Top of RECORDS SHOWN

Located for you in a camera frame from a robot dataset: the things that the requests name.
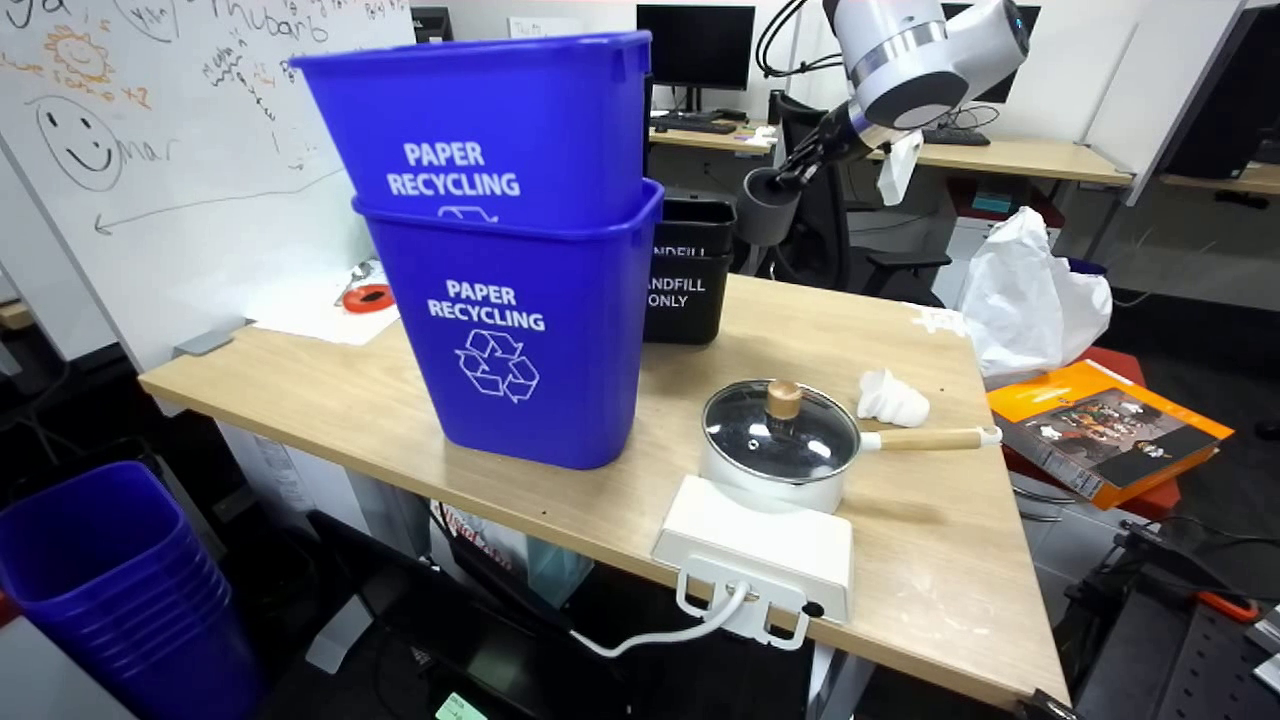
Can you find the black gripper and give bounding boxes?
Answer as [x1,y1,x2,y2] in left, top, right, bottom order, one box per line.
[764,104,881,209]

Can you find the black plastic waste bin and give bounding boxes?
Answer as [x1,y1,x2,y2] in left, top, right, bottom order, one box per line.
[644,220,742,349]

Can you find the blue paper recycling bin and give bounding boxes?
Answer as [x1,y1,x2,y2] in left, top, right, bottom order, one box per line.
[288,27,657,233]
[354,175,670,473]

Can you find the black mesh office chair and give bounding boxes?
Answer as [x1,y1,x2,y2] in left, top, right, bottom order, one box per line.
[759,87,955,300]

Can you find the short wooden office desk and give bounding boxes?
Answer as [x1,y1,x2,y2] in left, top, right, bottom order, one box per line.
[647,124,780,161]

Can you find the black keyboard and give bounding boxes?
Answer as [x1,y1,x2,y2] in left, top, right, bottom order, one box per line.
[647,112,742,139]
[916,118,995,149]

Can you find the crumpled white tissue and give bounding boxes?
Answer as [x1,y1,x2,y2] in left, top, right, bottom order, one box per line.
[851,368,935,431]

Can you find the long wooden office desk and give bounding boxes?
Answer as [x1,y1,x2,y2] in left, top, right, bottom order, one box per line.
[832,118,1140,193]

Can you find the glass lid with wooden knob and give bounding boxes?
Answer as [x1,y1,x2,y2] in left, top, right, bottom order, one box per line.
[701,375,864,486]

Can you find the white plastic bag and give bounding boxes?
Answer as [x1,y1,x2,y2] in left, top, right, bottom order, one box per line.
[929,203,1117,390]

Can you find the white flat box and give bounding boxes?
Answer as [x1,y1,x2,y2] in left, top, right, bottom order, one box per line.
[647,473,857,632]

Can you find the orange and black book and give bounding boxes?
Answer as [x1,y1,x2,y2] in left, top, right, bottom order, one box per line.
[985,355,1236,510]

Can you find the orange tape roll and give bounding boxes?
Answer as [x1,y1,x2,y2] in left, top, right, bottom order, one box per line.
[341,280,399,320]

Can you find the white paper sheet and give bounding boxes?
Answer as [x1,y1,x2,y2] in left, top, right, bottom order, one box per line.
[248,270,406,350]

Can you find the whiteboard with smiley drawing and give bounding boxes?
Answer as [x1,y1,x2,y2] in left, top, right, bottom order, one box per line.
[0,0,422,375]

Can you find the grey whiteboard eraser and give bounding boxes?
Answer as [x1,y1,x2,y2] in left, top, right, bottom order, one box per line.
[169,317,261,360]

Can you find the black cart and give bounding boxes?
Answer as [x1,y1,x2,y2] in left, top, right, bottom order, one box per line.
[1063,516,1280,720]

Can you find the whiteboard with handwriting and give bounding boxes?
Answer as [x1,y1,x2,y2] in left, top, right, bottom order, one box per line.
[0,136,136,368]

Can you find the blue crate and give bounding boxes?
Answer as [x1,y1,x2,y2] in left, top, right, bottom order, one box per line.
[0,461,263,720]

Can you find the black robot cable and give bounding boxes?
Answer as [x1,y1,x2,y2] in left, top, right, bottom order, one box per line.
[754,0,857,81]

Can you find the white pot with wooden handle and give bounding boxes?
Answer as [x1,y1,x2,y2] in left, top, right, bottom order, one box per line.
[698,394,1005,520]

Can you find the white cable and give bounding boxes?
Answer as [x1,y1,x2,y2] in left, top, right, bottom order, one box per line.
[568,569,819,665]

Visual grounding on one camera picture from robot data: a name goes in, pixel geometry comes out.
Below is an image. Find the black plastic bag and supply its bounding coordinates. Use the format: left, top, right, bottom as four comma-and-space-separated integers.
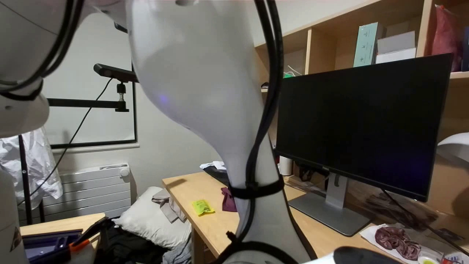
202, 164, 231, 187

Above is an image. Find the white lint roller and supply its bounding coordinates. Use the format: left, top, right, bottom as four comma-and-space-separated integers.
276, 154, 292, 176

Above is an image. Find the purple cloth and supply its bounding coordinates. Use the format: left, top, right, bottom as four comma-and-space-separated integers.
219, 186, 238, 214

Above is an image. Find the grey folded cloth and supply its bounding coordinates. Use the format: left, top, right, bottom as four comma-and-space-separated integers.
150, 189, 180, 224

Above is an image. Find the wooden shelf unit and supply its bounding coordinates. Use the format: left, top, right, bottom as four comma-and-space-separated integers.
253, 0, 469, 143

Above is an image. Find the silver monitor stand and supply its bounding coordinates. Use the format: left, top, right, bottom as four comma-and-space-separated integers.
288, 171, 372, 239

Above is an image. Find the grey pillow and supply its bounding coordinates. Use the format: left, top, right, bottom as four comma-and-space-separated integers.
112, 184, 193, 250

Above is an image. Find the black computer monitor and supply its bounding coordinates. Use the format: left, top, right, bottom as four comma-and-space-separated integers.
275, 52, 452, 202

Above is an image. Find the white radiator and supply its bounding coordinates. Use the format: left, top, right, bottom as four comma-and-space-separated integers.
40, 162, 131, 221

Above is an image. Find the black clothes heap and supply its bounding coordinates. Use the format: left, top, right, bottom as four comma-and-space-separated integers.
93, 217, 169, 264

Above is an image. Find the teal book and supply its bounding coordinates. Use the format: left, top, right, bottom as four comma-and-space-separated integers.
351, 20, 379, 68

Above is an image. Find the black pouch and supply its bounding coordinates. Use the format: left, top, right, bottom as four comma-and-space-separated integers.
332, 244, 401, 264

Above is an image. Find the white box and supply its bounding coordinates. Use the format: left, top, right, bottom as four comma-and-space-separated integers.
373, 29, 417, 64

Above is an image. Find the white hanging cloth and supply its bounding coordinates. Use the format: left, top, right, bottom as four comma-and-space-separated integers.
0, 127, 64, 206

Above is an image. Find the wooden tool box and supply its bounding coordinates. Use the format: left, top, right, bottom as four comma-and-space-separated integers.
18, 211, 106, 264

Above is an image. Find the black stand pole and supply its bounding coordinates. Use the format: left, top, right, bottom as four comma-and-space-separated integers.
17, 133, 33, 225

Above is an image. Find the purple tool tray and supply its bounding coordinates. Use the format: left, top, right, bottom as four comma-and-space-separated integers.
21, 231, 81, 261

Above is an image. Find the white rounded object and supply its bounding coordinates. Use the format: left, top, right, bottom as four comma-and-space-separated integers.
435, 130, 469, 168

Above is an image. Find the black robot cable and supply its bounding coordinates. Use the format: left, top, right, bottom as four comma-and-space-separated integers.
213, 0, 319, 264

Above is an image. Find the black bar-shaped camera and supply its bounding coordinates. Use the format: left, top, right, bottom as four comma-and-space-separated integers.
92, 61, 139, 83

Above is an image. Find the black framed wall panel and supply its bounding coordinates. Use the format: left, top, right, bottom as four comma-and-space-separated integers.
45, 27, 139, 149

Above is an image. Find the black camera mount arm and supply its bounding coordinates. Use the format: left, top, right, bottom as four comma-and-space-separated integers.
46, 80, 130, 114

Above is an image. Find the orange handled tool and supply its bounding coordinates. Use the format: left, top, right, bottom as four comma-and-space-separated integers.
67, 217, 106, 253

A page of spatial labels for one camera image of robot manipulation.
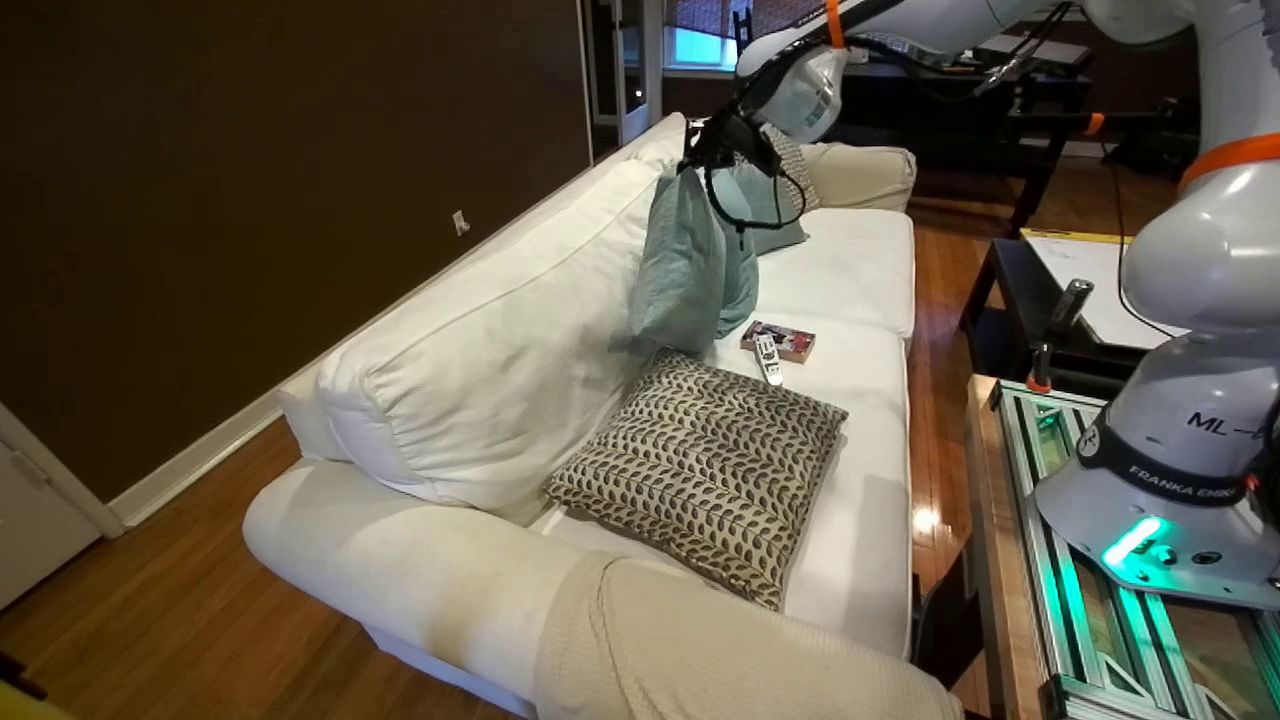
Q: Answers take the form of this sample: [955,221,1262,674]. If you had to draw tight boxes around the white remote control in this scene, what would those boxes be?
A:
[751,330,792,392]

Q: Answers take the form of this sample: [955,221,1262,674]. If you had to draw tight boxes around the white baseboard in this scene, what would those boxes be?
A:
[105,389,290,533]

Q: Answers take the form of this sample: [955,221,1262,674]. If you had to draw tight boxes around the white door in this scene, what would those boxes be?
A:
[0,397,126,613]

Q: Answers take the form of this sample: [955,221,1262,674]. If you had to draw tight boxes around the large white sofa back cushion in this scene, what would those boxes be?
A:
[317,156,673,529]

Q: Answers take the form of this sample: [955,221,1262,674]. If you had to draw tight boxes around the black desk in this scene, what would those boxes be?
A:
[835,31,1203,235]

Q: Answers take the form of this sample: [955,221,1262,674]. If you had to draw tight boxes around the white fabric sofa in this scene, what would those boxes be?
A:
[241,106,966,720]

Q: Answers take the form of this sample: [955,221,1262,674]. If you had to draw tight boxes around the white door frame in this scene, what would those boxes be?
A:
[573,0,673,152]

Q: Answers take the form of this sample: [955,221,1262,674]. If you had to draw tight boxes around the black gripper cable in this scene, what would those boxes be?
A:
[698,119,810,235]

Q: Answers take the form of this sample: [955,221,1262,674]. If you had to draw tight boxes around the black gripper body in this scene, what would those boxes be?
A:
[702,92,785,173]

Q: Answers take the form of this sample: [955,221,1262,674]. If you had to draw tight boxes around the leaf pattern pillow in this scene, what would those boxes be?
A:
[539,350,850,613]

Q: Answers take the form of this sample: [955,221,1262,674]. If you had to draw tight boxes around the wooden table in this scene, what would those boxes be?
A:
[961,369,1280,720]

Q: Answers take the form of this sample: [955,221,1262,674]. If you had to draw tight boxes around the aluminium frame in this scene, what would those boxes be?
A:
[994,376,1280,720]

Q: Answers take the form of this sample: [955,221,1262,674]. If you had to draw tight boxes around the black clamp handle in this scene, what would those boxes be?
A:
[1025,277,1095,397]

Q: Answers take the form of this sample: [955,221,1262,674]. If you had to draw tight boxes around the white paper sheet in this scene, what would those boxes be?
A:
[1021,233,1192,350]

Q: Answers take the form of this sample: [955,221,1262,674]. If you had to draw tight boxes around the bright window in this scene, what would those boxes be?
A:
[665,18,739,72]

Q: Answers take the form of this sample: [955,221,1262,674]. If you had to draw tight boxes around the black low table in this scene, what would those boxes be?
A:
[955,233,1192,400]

Bottom of RECORDS SHOWN

_WHAT YOU SHOULD DO_
Nothing but the lines from the first line of the data through the line with "Can you find the black plastic" belongs in the answer, copied exactly and without pictures.

_ANSWER TO THIS EXERCISE_
Located for you in a camera frame from a robot dataset: the things that the requests name.
Can you find the black gripper and give bounding boxes?
Answer as [x1,y1,x2,y2] in left, top, right, bottom order, one box per line.
[764,104,881,209]

Can you find the black plastic waste bin and give bounding boxes?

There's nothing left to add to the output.